The secrecy of the ballot is key to a fair election because it makes retaliation impractical. cast-vote
encrypts votes with a 2048-bit public key. The Paillier encryption algorithm adds a random value before encrypting, so two votes for the same candidate do not have the same ciphertext.
When the vote is transmitted over e-mail, it is encrypted, and users can add an additional layer of protection by configuring ssmtp
to use an SMTP server that supports STARTTLS. Once the vote arrives on the computer of the election administrator, however, it still does not need to be decrypted. Because of the additive homomorphic properties of the Paillier cryptosystem, tally-votes
can tell you how many votes each candidate got without decrypting any individual vote.
After encrypting a vote, cast-vote
generates a SHA-256 checksum of the encrypted vote. This checksum is concatenated with the voter ID token, and the result is encrypted and sent with the encrypted vote. If a vote has been modified, the SHA-256 checksum will fail to verify; in this event, tally-votes
prints a message and does not count the vote. The election administrator may issue a new token and contact the voter to resubmit.
People sometimes accidentally send e-mails twice, but that's okay. When two votes are submitted with the same token, tally-votes
prints a message and only counts the first vote.

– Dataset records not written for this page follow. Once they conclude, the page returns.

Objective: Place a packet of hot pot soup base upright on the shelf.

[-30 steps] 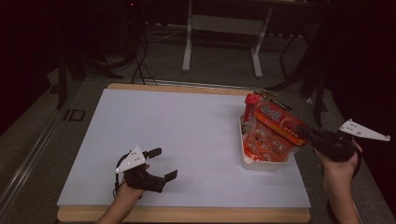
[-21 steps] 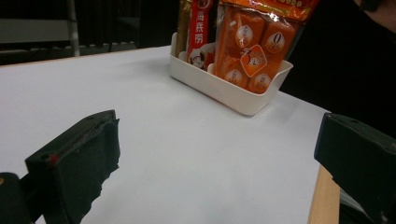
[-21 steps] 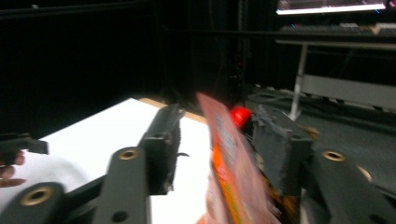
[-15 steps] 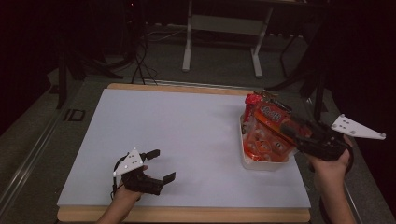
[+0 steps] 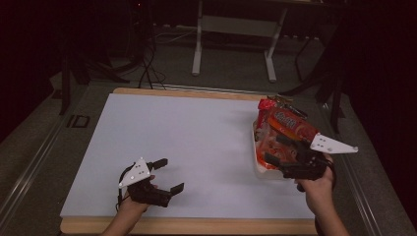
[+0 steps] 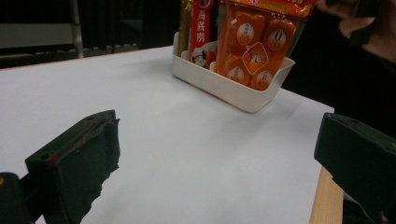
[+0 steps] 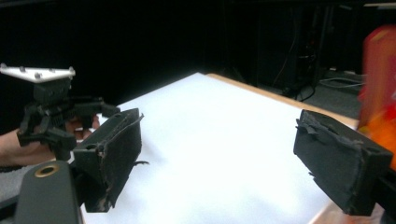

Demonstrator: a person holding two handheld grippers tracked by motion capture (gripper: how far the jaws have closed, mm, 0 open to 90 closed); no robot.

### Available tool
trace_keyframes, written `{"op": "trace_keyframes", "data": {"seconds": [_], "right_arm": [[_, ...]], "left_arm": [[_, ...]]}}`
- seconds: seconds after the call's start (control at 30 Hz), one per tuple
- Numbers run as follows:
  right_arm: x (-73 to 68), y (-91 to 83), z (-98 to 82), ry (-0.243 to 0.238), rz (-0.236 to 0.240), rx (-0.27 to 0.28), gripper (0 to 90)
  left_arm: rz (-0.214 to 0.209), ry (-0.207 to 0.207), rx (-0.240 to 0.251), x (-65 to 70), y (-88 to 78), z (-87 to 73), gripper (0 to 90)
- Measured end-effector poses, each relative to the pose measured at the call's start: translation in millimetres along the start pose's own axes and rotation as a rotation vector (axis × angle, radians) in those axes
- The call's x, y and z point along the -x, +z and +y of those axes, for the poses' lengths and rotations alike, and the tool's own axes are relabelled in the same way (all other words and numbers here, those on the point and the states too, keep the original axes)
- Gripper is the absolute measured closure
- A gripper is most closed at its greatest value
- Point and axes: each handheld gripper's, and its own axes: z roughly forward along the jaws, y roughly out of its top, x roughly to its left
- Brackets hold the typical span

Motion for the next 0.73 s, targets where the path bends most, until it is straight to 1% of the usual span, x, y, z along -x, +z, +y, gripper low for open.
{"op": "trace_keyframes", "data": {"seconds": [0.07, 0.1, 0.13, 0.17, 0.2, 0.27, 0.33, 0.43, 0.47, 0.57, 0.63, 0.73], "right_arm": [[-4.0, 6.7, -9.6, -0.024, 0.004, -0.024, 13.9], [-5.6, 9.7, -14.4, -0.026, 0.007, -0.029, 13.9], [-6.6, 13.0, -18.6, -0.022, 0.027, -0.037, 13.9], [-8.1, 16.0, -22.3, -0.025, 0.033, -0.050, 13.9], [-9.9, 18.9, -25.8, -0.034, 0.027, -0.062, 14.1], [-12.7, 24.4, -33.1, -0.041, 0.036, -0.074, 14.1], [-14.4, 29.9, -41.2, -0.033, 0.033, -0.087, 14.3], [-14.2, 38.3, -52.2, -0.015, 0.056, -0.102, 14.3], [-14.1, 40.8, -54.5, -0.021, 0.056, -0.115, 14.3], [-14.7, 45.1, -59.4, -0.032, 0.060, -0.133, 14.2], [-14.2, 46.4, -61.1, -0.029, 0.062, -0.140, 14.1], [-12.2, 45.7, -62.4, -0.016, 0.068, -0.134, 13.9]], "left_arm": [[-0.002, -0.001, 0.001, 0.4, 0.1, 0.1, 0.8], [-0.002, 0.003, 0.001, 0.5, 0.1, 0.0, 0.8], [-0.002, 0.005, 0.001, 0.6, 0.2, -0.2, 0.8], [-0.005, 0.002, -0.003, 0.6, 0.5, -0.5, 0.8], [-0.004, 0.002, -0.002, 0.8, 0.8, -0.8, 0.8], [-0.007, 0.004, -0.003, 1.3, 1.1, -1.0, 0.8], [-0.007, 0.015, -0.002, 2.0, 1.2, -1.0, 0.9], [-0.012, 0.021, -0.004, 2.6, 2.0, -1.1, 0.8], [-0.014, 0.019, -0.004, 2.5, 2.5, -1.3, 0.8], [-0.019, 0.019, -0.004, 3.1, 3.6, -1.7, 0.9], [-0.021, 0.020, -0.003, 3.7, 3.8, -1.8, 0.8], [-0.023, 0.025, -0.003, 4.3, 4.0, -1.5, 0.8]]}}
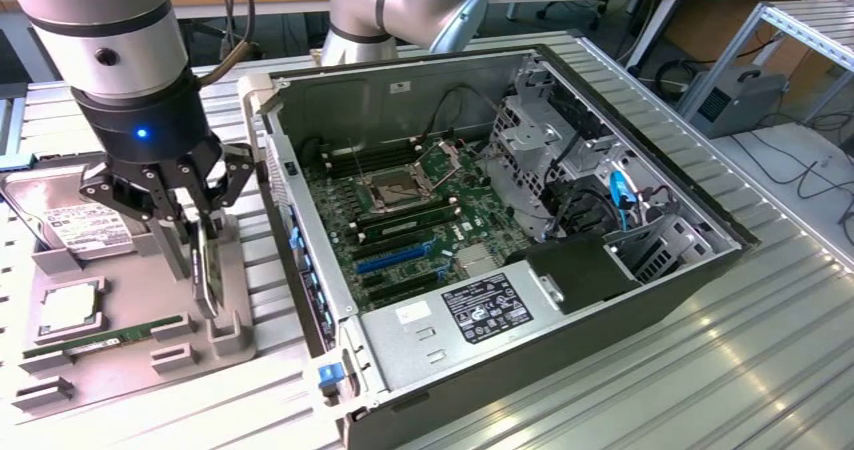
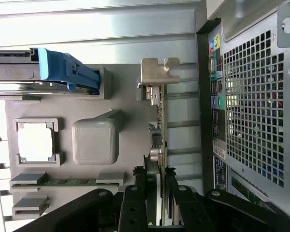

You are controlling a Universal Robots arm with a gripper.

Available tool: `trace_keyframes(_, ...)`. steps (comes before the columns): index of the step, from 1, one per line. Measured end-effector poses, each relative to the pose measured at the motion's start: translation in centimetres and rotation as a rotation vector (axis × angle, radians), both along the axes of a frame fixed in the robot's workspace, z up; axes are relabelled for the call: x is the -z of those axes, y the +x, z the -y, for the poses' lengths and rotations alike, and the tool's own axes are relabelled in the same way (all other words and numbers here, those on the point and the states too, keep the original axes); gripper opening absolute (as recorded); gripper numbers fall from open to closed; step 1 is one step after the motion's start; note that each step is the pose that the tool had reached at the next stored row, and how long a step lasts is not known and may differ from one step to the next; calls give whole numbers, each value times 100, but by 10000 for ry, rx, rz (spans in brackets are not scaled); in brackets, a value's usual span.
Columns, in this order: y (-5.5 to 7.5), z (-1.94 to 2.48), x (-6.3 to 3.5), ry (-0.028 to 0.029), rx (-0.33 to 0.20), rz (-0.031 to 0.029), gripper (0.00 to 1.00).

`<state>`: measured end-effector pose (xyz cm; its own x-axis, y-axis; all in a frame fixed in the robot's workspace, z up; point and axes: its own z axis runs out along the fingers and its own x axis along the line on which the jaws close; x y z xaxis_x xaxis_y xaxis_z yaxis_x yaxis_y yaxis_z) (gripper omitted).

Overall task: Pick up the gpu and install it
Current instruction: 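Pick up the gpu and move the gpu toward the slot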

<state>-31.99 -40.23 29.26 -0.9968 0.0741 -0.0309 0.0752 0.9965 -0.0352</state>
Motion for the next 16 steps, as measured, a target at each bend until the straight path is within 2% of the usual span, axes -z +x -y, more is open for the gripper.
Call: trace_keyframes(16,0,-5,-182,0,0,-1,27)
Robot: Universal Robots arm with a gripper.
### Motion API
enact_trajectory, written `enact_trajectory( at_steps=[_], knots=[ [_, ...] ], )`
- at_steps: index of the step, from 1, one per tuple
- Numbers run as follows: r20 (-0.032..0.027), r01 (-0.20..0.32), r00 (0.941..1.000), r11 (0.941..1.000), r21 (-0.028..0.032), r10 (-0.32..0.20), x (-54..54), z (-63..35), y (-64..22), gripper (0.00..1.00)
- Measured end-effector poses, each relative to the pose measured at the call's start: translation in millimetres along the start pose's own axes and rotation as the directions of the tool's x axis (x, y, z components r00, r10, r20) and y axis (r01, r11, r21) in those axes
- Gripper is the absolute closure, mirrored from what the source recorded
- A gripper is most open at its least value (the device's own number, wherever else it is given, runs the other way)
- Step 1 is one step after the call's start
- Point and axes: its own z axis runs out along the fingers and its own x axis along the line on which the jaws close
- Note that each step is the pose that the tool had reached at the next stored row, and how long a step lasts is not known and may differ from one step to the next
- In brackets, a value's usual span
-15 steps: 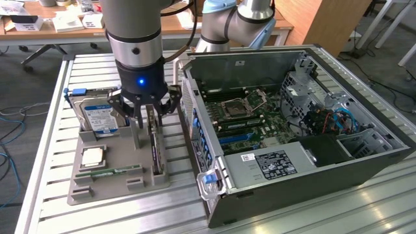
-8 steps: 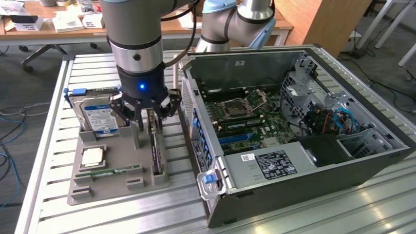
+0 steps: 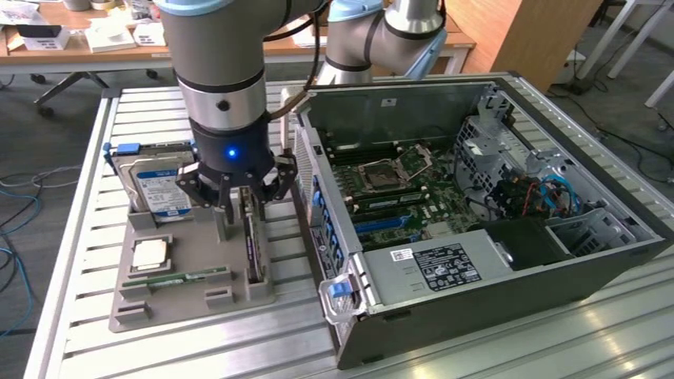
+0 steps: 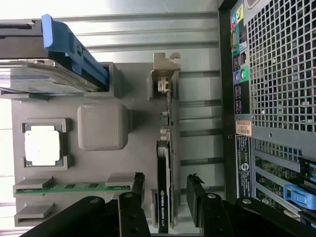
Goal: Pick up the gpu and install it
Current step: 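Pick up the gpu and move the gpu toward the slot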
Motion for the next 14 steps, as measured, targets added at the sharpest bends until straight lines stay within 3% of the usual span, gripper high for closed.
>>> enact_trajectory(
  at_steps=[7, 14],
  knots=[
    [0.0003, 0.000, 1.0000, 1.0000, -0.0003, 0.000, 0.0, 1.2, -0.6, 0.53],
    [0.0001, 0.000, 1.0000, 1.0000, -0.0001, 0.000, 0.2, 11.9, -1.1, 0.53]
  ],
)
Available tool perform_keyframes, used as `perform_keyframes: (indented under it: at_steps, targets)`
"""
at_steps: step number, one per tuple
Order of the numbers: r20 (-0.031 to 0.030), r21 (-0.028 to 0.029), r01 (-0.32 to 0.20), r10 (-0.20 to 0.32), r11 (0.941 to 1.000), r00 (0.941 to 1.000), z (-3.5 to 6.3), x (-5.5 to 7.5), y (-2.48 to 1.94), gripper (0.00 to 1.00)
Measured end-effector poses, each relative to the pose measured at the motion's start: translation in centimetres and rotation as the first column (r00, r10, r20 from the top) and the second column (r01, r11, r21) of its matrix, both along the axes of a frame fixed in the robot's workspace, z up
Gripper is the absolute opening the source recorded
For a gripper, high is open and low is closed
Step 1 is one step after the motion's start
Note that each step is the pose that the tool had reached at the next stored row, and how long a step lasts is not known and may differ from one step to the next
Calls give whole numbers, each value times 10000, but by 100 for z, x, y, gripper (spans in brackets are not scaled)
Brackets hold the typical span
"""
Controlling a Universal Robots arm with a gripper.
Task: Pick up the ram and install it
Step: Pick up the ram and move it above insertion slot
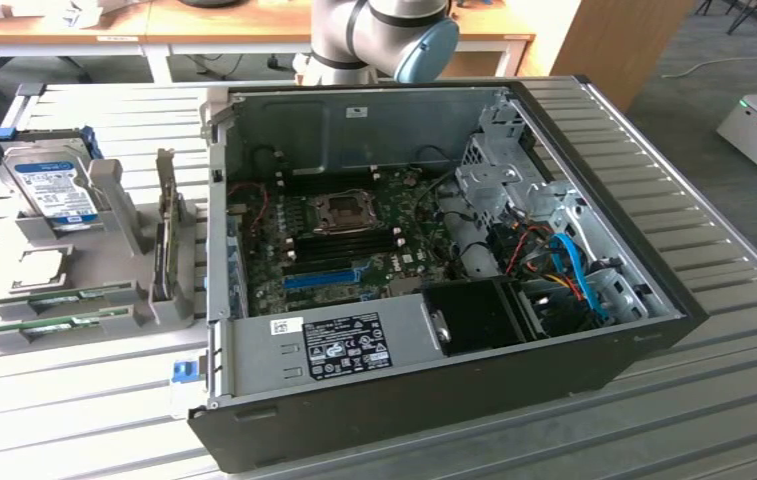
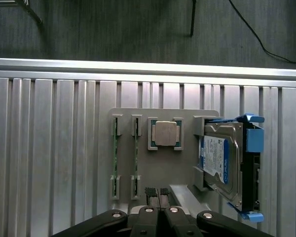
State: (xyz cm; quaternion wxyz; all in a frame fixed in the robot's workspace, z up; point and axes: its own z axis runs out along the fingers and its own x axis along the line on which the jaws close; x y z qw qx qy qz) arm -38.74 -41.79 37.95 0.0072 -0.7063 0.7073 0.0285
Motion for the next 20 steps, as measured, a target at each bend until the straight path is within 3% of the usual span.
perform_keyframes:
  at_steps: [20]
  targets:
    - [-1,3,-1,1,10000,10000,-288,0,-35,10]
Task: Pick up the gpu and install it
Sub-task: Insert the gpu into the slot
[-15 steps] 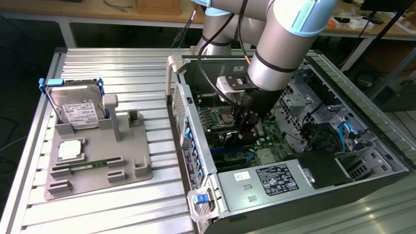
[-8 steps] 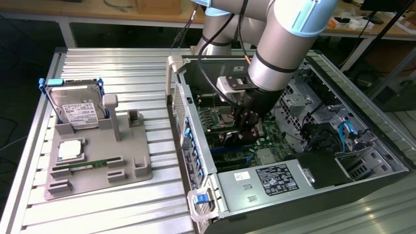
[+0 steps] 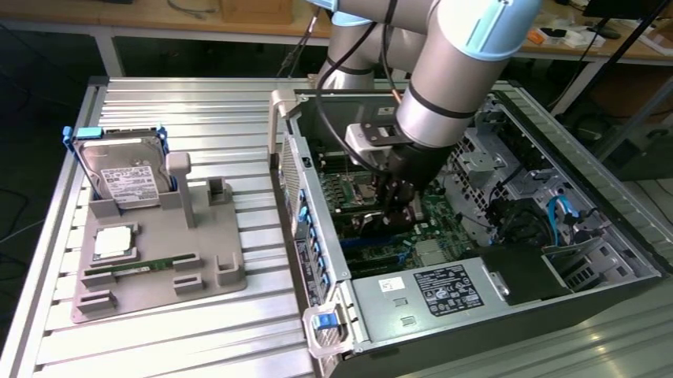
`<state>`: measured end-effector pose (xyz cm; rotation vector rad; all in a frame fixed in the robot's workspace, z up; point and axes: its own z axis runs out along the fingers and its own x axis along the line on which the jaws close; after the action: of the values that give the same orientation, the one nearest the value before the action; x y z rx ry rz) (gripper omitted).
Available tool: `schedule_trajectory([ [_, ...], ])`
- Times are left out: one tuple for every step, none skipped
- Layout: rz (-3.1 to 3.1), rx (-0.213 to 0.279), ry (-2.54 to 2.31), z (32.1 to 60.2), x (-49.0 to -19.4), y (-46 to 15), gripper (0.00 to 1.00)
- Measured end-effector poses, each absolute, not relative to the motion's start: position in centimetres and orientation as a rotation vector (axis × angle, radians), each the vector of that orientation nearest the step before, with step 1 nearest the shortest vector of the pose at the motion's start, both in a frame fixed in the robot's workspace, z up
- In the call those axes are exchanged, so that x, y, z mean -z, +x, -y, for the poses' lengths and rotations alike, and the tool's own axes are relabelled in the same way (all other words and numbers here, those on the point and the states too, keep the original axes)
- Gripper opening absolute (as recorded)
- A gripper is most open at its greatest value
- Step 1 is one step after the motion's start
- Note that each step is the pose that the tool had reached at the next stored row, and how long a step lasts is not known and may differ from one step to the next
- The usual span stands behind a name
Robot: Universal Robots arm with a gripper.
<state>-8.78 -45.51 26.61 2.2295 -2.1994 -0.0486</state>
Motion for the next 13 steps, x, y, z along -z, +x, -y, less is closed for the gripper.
schedule_trajectory([
  [2.199,0.049,2.23,45.52,-26.61,-8.82,0.27],
  [2.199,0.049,2.229,45.52,-26.61,-8.84,0.27],
  [2.199,0.049,2.23,45.52,-26.6,-8.85,0.27],
  [2.2,0.049,2.23,45.52,-26.59,-8.86,0.27],
  [2.2,0.05,2.23,45.52,-26.58,-8.89,0.27],
  [2.201,0.051,2.231,45.52,-26.57,-8.91,0.27],
  [2.201,0.052,2.231,45.52,-26.55,-8.94,0.27],
  [2.201,0.052,2.231,45.52,-26.54,-8.98,0.27],
  [2.201,0.052,2.231,45.52,-26.52,-9.01,0.27],
  [2.201,0.052,2.231,45.52,-26.5,-9.03,0.27],
  [2.201,0.053,2.231,45.53,-26.46,-9.05,0.27],
  [2.201,0.053,2.232,45.52,-26.43,-9.08,0.27],
  [2.201,0.053,2.232,45.52,-26.39,-9.11,0.27],
])
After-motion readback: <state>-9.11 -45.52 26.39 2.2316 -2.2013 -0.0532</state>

Mathematically, it is possible to send a single ballot with one of the following irregularities:
- At least one candidate has more than one vote
- More than one candidate has a vote
- Both of the above
There is a simple way to check for this, though: the total number of votes for all candidates should equal the number of ballots received. This check is performed by tally-votes
at the very end. If the two numbers do not match, the election results cannot be trusted.
In addition, cast-vote
actually includes a reverse ballot. If tally-votes
processes the reverse ballot like it does the regular ballot, then the result is the same as the regular result, except that the candidates are reversed. For example, suppose that, from the regular ballots, candidate A gets 5 votes, candidate B gets 4 votes, candidate C gets 3 votes, and candidate D gets 2 votes; from the reverse ballots, candidate A gets 2 votes, candidate B gets 3 votes, candidate C gets 4 votes, and candidate D gets 5 votes. If the results from the reverse ballots are reversed again, they should match the results from the regular ballots. If they do not match, the election results cannot be trusted.
Although a user-specified candidate could not possibly be interpreted correctly because it is not a candidate that you specified, it should not be allowed. To detect this, tally-votes
performs a quick check for unknown candidates and prints a warning if it finds any.